Das allerdings ist angesichts der wenig freudvollen Lage der SPD nach der Bundestagswahl beinahe verständlich. An der kommt auch an diesem Abend – so sehr Meckel auch eine andere Erinnerungspolitik an die »Freiheits- und Demokratiegeschichte jenseits des eisernen Vorhangs« anmahnt – kaum einer vorbei. Tiefensee spricht von der »ermatteten« Demokratie des Jahres 2009. Faulenbach vom Grund zu Selbstbewusstsein und Stolz »gerade in diesen Tagen«. Und Thierse angesichts des 23-Prozent-Debakels für seine Partei von einer »mehr als schallenden Ohrfeige«. Der Bundestagsvize wirkt deutlich angefasst. Fordert von seiner Partei nicht nur Trauerarbeit und Analyse, sondern vor allem Streit. »An Streitunterdrückung hat die Partei gelitten, das hat sie krank gemacht«, schimpft er – und lässt die Zuhörer mit der Frage allein, ob er diesen Vorwurf an Gerhard Schröder oder Franz Müntefering adressiert.

Bei Oskar Lafontaine und Gregor Gysi bleibt Thierse nicht so im Ungefähren. Entertainer nennt er die und mahnt die SPD, es gar nicht erst zu versuchen, gegen die beiden Fraktionschefs der LINKEN »in einen Überbietungswettbewerb in Sachen Populismus einzutreten«. Die Sozialdemokraten sollten sich vielmehr – bei allen Emotionen wie bitteren Erfahrungen – rational zur Linkspartei verhalten und nicht in eine »Fixierungsstarre« zu verfallen. »Was tagespolitisch mit der LINKEN möglich und notwendig ist«, wird vor Ort entschieden«, sagt Thierse. Der vertritt übrigens an diesem Abend in Berlin den daheim aus naheliegenden Gründen nicht abkömmlichen Thüringer SPD-Chef Christoph Matschie, der sich bekanntlich justament gegen durchaus vorhandene Möglichkeiten und Notwendigkeiten für einen Politikwechsel in Thüringen entschieden hat.

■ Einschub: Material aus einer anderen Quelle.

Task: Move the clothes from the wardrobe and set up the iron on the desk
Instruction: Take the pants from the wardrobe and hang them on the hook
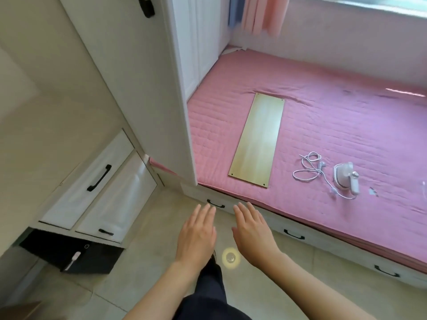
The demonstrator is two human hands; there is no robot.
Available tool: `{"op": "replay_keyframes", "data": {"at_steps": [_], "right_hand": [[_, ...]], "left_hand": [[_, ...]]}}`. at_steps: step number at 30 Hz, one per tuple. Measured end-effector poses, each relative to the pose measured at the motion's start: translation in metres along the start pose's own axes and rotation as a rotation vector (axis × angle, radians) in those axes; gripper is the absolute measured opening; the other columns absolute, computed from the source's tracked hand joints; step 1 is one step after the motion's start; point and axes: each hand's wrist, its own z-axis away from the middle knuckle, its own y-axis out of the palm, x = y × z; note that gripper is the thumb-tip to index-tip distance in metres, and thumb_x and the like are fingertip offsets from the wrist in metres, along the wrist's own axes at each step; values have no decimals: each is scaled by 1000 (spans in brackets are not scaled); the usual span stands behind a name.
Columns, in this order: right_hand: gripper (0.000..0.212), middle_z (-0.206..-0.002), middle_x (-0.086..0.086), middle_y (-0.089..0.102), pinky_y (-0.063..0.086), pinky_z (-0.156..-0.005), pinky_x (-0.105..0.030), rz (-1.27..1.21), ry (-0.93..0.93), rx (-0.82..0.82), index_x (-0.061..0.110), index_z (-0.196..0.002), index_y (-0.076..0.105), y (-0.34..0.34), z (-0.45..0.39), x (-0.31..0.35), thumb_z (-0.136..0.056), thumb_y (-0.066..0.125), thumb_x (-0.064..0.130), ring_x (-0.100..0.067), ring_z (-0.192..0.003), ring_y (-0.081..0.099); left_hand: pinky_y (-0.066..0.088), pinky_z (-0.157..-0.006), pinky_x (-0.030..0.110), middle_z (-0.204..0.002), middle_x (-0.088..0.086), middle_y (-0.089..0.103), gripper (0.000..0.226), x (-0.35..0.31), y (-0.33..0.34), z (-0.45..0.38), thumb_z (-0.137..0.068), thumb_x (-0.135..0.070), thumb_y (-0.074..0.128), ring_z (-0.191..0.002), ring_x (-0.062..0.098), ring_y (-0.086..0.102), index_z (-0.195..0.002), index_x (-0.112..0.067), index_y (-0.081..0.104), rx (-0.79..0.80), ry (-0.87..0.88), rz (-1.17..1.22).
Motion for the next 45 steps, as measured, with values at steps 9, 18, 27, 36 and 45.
{"op": "replay_keyframes", "data": {"at_steps": [9,18,27,36,45], "right_hand": [[63,-125,-14,59,50,-94,-46,-21,89,-21,2,-128,54,-22,-104,-37,-71,75,19,-37,-120,54],[60,-121,-15,62,50,-91,-45,-10,106,-52,1,-122,59,-38,-179,-75,-69,78,22,-37,-115,58],[56,-144,-16,40,29,-111,-47,-19,-64,-48,1,-142,33,-61,-268,-126,-94,49,23,-38,-137,31],[54,-139,-17,46,31,-110,-46,14,-311,-75,0,-139,37,-103,-367,-178,-93,51,23,-39,-134,35],[53,-140,-16,44,30,-112,-45,-3,-516,-98,1,-141,33,-144,-456,-172,-94,49,21,-37,-137,30]], "left_hand": [[39,-107,36,-136,4,55,51,9,-17,-134,-86,-22,62,-132,23,45,-135,-13,51,-2,140,-25],[24,-117,36,-150,1,37,51,8,-25,-222,-98,-27,41,-141,19,28,-147,-16,31,22,129,-22],[40,-106,37,-136,5,52,48,-10,-31,-301,-91,-19,53,-127,23,46,-138,-12,44,-68,-34,-7],[43,-102,34,-134,6,54,44,-25,-53,-377,-92,-17,54,-124,21,47,-135,-9,48,-250,-248,-13],[44,-97,34,-130,6,56,40,-3,-120,-442,-93,-14,51,-123,22,47,-132,-9,50,-487,-472,-14]]}}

»Bitte keine überflüssigen falschen Eide mehr, aber auch keine Verbrüderungsfantasien«, mahnt Thierse fast pathetisch am Ende seiner Widmung gen Links. Was Hausherrn Walter Momper völlig kalt lassen dürfte. Der Präsident des Berliner Abgeordnetenhauses hatte schon zu Beginn der Jubiläumsfeier die hauptstädtische SPD gelobt und darauf hingewiesen, dass das auch nach sieben Jahren noch unter Spannung stehende »Zweckbündnis« Rot-Rot in Berlin »mittlerweile bei den Akteuren und den Bürgern akzeptiert wird«.